Laurent Seigne
- Born: 12 August 1960 (age 66) Tulle, France
- Height: 5 ft 10 in (178 cm)
- Weight: 227 lb (103 kg)

Rugby union career
- Position: Prop

International career
- Years: Team / Apps / (Points)
- 1989–95: France / 15 / (0)

= Laurent Seigne =

French rugby union player (born 1960)

Laurent Seigne (born 12 August 1960) is a French former rugby union coach and international player.

Born in Tulle, Seigne was a junior at both ASPO Brive and Stade Clermontois.
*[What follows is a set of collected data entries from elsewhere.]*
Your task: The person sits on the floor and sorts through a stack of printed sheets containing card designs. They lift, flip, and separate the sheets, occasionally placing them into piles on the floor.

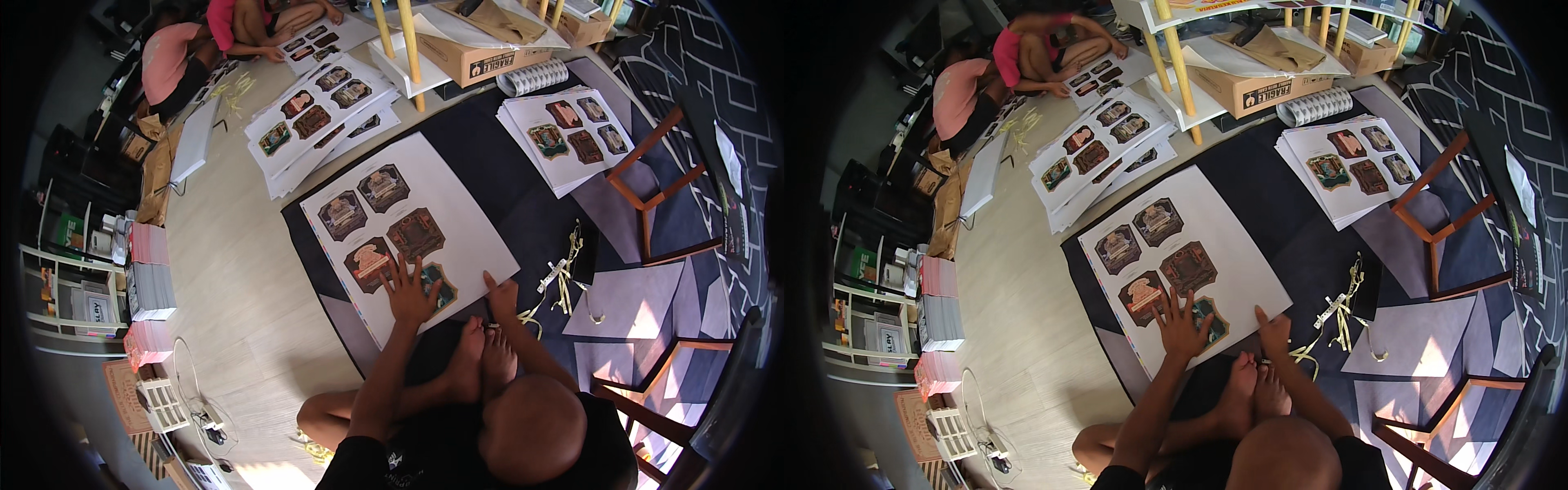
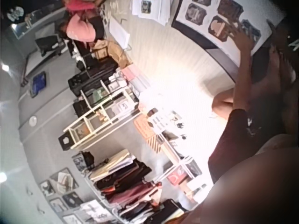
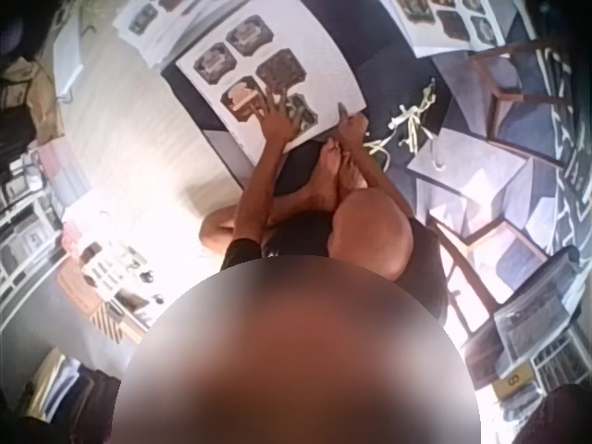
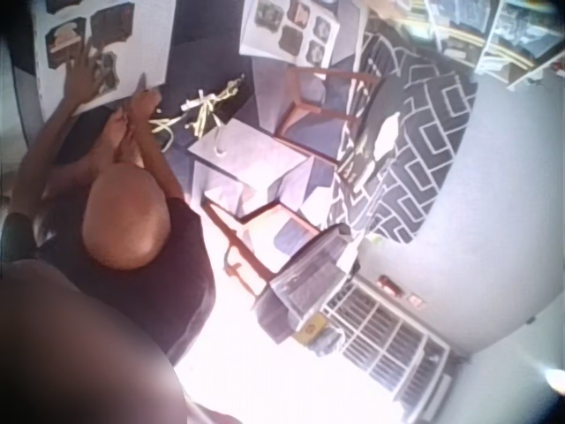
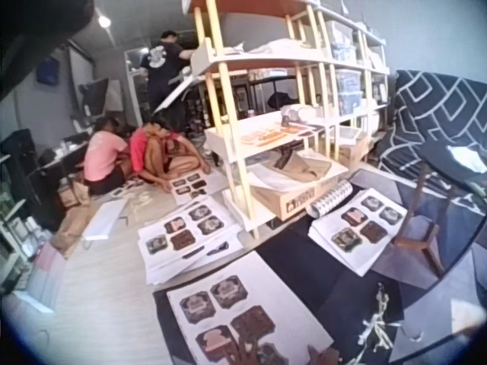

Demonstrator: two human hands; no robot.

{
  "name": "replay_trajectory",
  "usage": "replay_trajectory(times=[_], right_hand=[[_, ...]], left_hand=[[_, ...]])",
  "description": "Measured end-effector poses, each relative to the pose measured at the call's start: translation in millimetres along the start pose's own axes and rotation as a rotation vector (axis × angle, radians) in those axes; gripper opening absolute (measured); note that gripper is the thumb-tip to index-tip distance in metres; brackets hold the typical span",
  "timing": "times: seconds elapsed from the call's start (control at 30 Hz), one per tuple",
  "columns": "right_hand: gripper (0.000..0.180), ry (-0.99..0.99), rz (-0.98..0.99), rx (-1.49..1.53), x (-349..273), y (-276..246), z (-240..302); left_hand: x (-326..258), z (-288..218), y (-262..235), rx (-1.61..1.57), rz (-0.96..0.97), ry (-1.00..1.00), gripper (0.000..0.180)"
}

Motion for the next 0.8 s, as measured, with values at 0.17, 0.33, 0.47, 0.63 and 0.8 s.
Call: replay_trajectory(times=[0.17,0.33,0.47,0.63,0.8], right_hand=[[0.038,-0.449,-0.041,-0.799,-7.5,-3.9,5.1],[0.031,-0.032,0.083,-0.219,8.6,-20.0,-2.5],[0.027,-0.423,0.001,-0.878,-21.2,-6.2,16.8],[0.021,0.201,0.117,0.155,13.8,-22.2,-16.5],[0.025,-0.62,-0.032,-0.725,-36.5,1.5,24.6]], left_hand=[[-3.6,3.7,3.1,-0.011,0.024,-0.025,0.076],[-1.1,1.7,2.2,0.001,0.03,-0.005,0.078],[-7.1,10.7,3.2,-0.007,0.059,-0.038,0.078],[-6.4,3.9,-0.2,0.01,0.074,-0.026,0.077],[-12.3,10.8,0.2,0.022,0.048,-0.038,0.077]])
Point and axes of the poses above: each hand's wrist, its own x-axis towards the middle knuckle, its own y-axis out of the palm, z = x × y, the point moved 3 cm from there along x, towards the middle knuckle, and after that the axes turned 10 degrees about y, right-handed, at the moved point
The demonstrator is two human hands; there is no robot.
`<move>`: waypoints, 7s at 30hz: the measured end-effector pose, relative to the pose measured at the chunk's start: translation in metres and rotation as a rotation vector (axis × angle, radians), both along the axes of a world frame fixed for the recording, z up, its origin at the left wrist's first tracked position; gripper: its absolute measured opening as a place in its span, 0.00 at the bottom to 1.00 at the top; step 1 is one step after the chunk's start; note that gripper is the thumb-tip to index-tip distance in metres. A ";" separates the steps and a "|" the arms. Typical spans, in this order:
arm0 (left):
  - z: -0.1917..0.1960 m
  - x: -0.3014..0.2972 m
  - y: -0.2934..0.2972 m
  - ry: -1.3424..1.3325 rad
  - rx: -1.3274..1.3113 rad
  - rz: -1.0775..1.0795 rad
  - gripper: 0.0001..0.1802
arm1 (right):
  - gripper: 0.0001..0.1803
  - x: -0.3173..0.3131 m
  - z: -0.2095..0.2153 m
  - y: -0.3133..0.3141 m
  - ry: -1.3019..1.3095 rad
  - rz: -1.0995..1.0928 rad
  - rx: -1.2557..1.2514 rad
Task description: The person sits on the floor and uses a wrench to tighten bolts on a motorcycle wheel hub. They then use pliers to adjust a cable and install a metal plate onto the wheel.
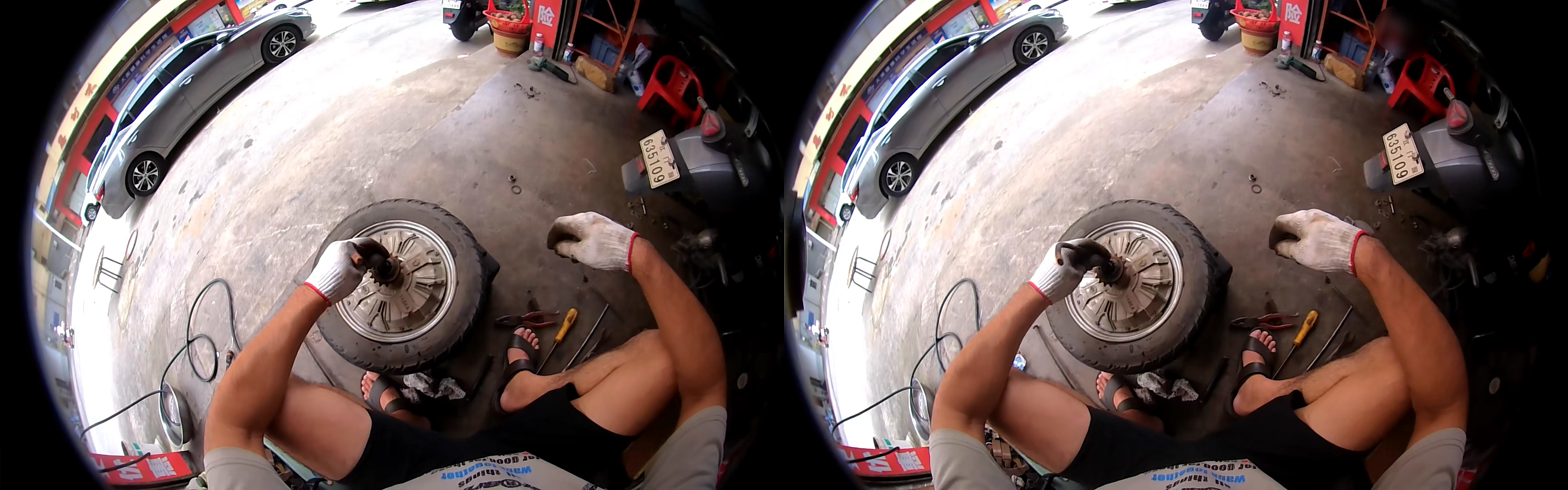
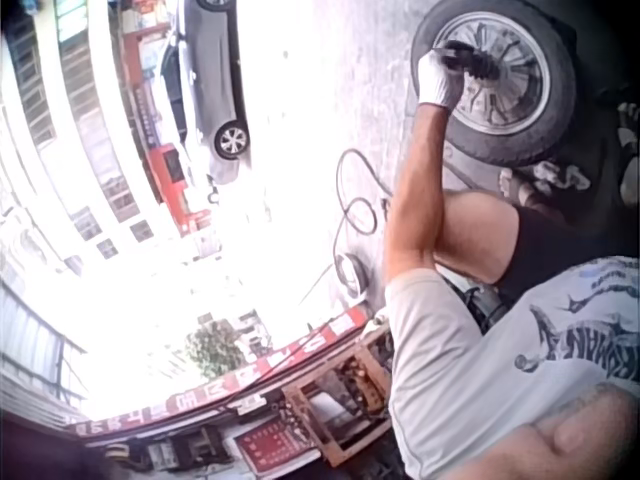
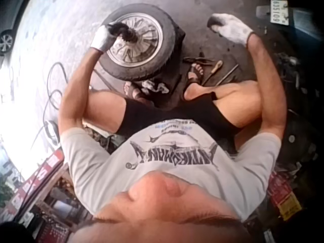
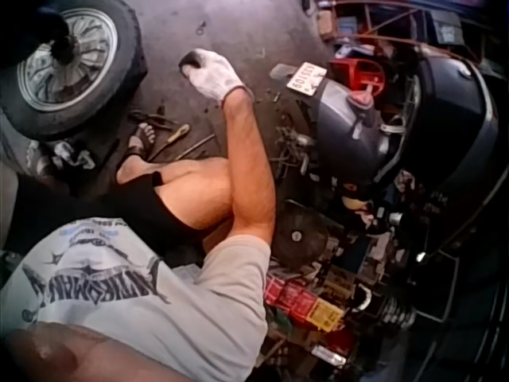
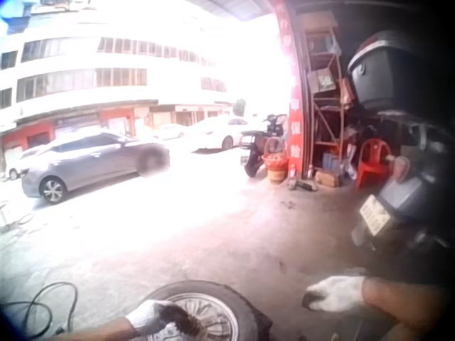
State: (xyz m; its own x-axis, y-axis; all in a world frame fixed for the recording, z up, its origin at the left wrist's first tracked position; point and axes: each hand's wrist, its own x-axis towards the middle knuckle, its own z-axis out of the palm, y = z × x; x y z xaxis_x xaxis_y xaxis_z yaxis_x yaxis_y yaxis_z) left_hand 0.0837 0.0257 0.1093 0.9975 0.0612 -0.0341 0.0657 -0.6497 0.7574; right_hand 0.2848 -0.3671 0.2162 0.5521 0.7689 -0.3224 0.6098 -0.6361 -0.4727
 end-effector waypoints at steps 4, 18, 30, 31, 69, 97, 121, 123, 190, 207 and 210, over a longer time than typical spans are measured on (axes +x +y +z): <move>0.011 0.009 -0.004 0.063 0.240 0.060 0.08 | 0.14 0.002 -0.002 0.001 0.033 -0.022 0.000; 0.047 0.008 -0.009 0.139 0.243 -0.083 0.15 | 0.12 0.000 0.003 0.000 0.076 -0.052 0.003; 0.051 0.026 -0.013 -0.008 0.232 0.051 0.10 | 0.11 -0.002 0.008 -0.003 0.158 -0.172 -0.002; 0.049 0.030 -0.015 0.015 0.150 0.045 0.10 | 0.11 -0.003 0.008 -0.001 0.150 -0.162 -0.009; 0.036 0.055 -0.040 -0.379 -0.148 0.357 0.16 | 0.15 0.060 0.021 -0.076 -0.092 -0.392 0.153; 0.037 -0.007 -0.027 -0.154 -0.044 0.255 0.35 | 0.08 -0.182 -0.347 -0.325 0.630 -1.264 0.465; -0.047 -0.025 0.104 0.186 0.026 0.295 0.26 | 0.18 -0.314 -0.366 -0.317 0.467 -1.277 0.241; -0.052 -0.018 0.108 0.190 0.026 0.289 0.25 | 0.18 -0.317 -0.371 -0.319 0.504 -1.322 0.258; 0.066 -0.070 0.004 0.295 0.373 0.326 0.22 | 0.22 -0.100 -0.450 -0.464 0.150 -1.458 0.215; 0.122 -0.024 -0.086 -0.270 -0.818 0.348 0.17 | 0.26 -0.083 0.099 0.084 0.068 0.229 0.804; 0.126 -0.030 -0.094 -0.238 -0.884 0.319 0.18 | 0.28 -0.097 0.088 0.133 -0.069 0.374 0.827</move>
State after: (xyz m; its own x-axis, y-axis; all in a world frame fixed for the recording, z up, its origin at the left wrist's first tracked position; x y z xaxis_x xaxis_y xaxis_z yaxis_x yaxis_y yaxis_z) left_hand 0.0537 -0.0684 0.2355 0.9252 0.3794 0.0034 -0.0783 0.1821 0.9802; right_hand 0.1880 -0.2341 0.3038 0.2175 0.8731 0.4363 0.7522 0.1349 -0.6450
Seigne, a prop, was known for his toughness and played in SU Agen's French Championship-winning team of 1988. It was from that club that he gained the first of his 15 France caps in 1989, in a match against the British Lions. In 1993, Seigne featured in all four Tests for France in their victorious Five Nations campaign. He was a used player for France's historic series win over the All Blacks on the 1994 tour of New Zealand. By the time he retired in 1995, Seigne had played senior rugby for five French clubs, US Cognac, SU Agen, RC Narbonne, Mérignac and CA Brive.

As a coach, Seigne had his first assignment with CA Brive and led the club to the 1996–97 Heineken Cup title. After two year as an assistant coach at Gloucester, he returned to France, where he had stints as head coach with CS Bourgoin-Jallieu and Castres Olympique, as well as a second spell at CA Brive.